As used herein, the term "fluorocarbons" refers to perfluorinated or highly fluorinated carbon compounds or mixtures that are capable of transporting gases such as O ₂ and CO ₂ . Partially fluorinated hydrocarbon compounds within the meaning of the present invention are those in which most of the hydrogen atoms are replaced by fluorine atoms, such as bis-F (alkyl) ethenes, which are demonstrably chemically and biologically inert and thus non-toxic. This is mainly achieved when up to about 90% of the hydrogen atoms are replaced by fluorine atoms. For the purposes of the present invention, preference is given to those fluorocarbons in which at least 95% of the hydrogen atoms are replaced, more preferably 98% and in particular 100%.

Possible phospholipids are naturally occurring phospholipids, such as soy or egg lecithin, as well as lecithins (phospholipids), which can be prepared in a synthetic manner and which generally have a good effect on the skin and its treatment. Due to the advantageous effect on the stability of the asymmetric lamellar aggregates, mixtures of phospholipid with a phosphatidycholine content of from 10 to 99%, in particular 33 to 99%, in particular 60 to 90%, which in addition contain other naturally occurring by-products, are mainly used. The phospholipid content of the topical formulation is between 0.5 and 20%, in particular 10 to 20%.

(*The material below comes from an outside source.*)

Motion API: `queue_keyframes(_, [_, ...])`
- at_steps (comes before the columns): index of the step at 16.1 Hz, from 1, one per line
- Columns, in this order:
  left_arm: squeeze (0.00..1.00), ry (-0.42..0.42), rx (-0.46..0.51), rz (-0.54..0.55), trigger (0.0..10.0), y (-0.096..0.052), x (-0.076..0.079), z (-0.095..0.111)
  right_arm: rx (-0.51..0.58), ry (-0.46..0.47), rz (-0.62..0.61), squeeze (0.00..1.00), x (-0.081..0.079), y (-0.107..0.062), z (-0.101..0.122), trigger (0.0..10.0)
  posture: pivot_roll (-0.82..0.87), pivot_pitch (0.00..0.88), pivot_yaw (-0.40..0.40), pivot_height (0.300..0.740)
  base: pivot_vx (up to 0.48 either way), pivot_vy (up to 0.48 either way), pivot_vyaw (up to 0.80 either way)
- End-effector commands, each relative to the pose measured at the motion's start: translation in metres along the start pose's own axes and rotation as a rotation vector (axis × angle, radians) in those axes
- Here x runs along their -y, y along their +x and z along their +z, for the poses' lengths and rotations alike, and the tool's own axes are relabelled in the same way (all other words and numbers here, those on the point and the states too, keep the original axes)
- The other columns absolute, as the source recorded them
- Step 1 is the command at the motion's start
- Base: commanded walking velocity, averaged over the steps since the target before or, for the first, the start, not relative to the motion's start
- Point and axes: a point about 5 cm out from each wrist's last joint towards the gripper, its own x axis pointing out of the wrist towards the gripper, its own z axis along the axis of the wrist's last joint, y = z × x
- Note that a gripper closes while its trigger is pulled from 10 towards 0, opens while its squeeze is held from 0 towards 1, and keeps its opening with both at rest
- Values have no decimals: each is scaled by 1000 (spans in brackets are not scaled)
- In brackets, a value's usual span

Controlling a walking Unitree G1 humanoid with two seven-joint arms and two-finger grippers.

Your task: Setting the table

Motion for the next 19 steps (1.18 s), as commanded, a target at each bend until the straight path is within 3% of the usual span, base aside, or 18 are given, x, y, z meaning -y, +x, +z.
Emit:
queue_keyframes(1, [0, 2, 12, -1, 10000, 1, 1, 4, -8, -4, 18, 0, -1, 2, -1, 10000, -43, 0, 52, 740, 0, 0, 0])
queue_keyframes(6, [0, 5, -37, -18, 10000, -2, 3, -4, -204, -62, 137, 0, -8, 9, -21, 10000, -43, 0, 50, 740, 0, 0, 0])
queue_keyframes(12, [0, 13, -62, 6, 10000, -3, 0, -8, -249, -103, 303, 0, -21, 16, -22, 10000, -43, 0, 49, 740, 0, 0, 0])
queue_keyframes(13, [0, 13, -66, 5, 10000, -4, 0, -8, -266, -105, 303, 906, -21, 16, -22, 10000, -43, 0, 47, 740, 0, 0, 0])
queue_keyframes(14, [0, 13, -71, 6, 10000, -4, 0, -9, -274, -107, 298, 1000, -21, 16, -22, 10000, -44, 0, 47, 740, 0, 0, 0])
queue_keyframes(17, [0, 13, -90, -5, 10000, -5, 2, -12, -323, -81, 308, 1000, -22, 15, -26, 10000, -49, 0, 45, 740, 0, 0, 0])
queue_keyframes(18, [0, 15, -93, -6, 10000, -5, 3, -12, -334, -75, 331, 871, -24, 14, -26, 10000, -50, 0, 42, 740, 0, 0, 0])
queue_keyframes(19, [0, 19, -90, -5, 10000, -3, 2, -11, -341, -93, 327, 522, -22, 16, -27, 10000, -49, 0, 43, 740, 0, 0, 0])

The particle size of the aggregates and phospholipids is selected such that their penetration into deeper layers of the skin, for example the epidermis or the dermal region, does not reach the site of action according to the invention after penetrating through Stratus comeum. The particle size ranges from 200 to 3000 nm, in particular from 250 to 1000 nm.

The invention also relates to a process for the preparation of topical formulations, characterized in that melanin is dissolved or dispersed in one or more fluorocarbons and is converted by homogenization with a phospholipid in an aqueous system into asymmetric lamellar phospholipid aggregates containing fluorocarbons and melanin, and having a particle size between 200 and 3000 nm.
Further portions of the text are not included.